转自PHP手册:比较substr, mb_substr和mb_strcut
I found this function to be extremely useful.
Here is a practical example, showing the difference between substr(), mb_substr() and mb_strcut():
<?php
mb_internal_encoding('UTF-8');
$string = 'cioèòà';
var_dump(
substr($string, 0, 6),
mb_substr($string, 0, 6),
mb_strcut($string, 0, 6)
);
?>
Output:
string(6) "cioè?"
string(9) "cioèòà"
string(5) "cioè"
Explanation:
$string is long 9 bytes
c - 1 byte
i - 1 byte
o - 1 byte
è - 2 bytes
ò - 2 bytes
à - 2 bytes
substr() works with bytes, so it returns a string which is exactly 6 bytes long. Thus, it truncates the ò character.

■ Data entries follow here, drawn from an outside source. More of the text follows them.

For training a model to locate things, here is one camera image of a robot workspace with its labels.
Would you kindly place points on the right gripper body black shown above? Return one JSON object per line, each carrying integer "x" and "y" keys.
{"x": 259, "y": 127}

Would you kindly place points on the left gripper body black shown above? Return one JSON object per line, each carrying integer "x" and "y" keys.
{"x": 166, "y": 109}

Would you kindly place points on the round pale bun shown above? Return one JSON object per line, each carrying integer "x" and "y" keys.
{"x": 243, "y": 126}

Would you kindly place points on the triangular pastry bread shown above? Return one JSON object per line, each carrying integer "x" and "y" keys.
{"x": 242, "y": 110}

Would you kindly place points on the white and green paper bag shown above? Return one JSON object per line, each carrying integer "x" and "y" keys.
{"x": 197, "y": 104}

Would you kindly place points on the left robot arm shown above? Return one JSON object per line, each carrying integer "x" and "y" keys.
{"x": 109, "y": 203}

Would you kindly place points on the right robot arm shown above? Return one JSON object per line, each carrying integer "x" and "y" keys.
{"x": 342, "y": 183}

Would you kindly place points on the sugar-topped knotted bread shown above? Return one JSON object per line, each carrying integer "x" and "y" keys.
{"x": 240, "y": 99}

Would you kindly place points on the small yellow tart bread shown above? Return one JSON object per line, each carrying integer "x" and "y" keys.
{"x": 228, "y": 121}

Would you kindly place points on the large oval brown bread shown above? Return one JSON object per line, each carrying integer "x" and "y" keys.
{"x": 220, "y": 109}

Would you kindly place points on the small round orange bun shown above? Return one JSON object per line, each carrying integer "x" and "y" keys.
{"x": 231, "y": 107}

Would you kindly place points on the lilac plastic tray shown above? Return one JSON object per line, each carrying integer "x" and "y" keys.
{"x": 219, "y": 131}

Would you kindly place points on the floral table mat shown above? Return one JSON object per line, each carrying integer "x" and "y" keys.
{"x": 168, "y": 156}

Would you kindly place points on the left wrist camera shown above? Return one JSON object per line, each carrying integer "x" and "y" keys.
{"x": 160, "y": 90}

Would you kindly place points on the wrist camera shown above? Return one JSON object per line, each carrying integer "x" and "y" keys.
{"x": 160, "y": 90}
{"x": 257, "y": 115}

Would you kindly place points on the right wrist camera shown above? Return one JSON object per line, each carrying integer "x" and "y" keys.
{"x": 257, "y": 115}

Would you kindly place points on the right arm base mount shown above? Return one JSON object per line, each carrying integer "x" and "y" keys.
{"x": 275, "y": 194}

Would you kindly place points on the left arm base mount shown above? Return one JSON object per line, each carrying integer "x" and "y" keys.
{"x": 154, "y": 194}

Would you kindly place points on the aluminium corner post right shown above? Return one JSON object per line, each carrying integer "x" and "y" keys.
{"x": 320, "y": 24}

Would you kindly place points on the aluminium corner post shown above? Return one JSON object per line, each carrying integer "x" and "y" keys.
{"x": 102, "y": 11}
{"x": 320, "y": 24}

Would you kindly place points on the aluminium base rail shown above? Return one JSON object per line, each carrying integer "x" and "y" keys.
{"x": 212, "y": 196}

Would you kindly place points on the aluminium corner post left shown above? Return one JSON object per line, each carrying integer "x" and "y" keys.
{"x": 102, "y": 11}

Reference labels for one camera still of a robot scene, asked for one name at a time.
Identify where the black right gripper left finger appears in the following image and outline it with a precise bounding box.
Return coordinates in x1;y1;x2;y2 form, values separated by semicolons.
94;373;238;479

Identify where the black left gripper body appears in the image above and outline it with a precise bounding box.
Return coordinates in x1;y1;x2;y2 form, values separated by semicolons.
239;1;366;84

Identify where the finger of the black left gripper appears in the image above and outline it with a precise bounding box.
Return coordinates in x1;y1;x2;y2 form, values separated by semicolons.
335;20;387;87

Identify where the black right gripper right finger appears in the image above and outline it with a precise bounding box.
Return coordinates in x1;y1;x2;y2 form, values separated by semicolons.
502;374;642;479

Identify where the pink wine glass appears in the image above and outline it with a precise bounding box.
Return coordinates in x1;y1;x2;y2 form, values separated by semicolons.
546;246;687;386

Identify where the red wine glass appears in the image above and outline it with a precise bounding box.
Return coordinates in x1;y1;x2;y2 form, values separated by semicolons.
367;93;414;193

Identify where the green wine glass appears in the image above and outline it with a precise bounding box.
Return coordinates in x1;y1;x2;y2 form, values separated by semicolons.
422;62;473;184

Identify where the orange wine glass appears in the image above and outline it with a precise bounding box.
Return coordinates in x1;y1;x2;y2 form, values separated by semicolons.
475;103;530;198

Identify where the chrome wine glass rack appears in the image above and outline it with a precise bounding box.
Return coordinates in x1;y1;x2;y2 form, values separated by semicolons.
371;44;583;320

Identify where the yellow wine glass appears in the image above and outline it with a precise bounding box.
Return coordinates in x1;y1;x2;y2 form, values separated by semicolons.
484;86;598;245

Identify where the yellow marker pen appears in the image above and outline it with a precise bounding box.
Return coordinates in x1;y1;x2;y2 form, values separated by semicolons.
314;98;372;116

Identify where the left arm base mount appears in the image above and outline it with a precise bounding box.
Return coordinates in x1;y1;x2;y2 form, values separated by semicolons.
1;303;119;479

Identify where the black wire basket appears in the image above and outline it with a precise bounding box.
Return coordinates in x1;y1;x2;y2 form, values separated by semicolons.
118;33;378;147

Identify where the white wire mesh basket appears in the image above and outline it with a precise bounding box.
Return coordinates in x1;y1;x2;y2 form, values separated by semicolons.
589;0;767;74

mb_substr(), instead, works with characters, so it returns a string which is exactly 6 characters long (but in this case is 9 bytes long).
mb_strcut() works exactly as substr(), but, if the last byte appears to be truncated, it simply omits the character.
When you use
$string = mb_strcut($string, 6);
you can know for sure that strlen($string) <= 6. But no unicode characters will be truncated.
I hope my comment could finally be a simple explanation.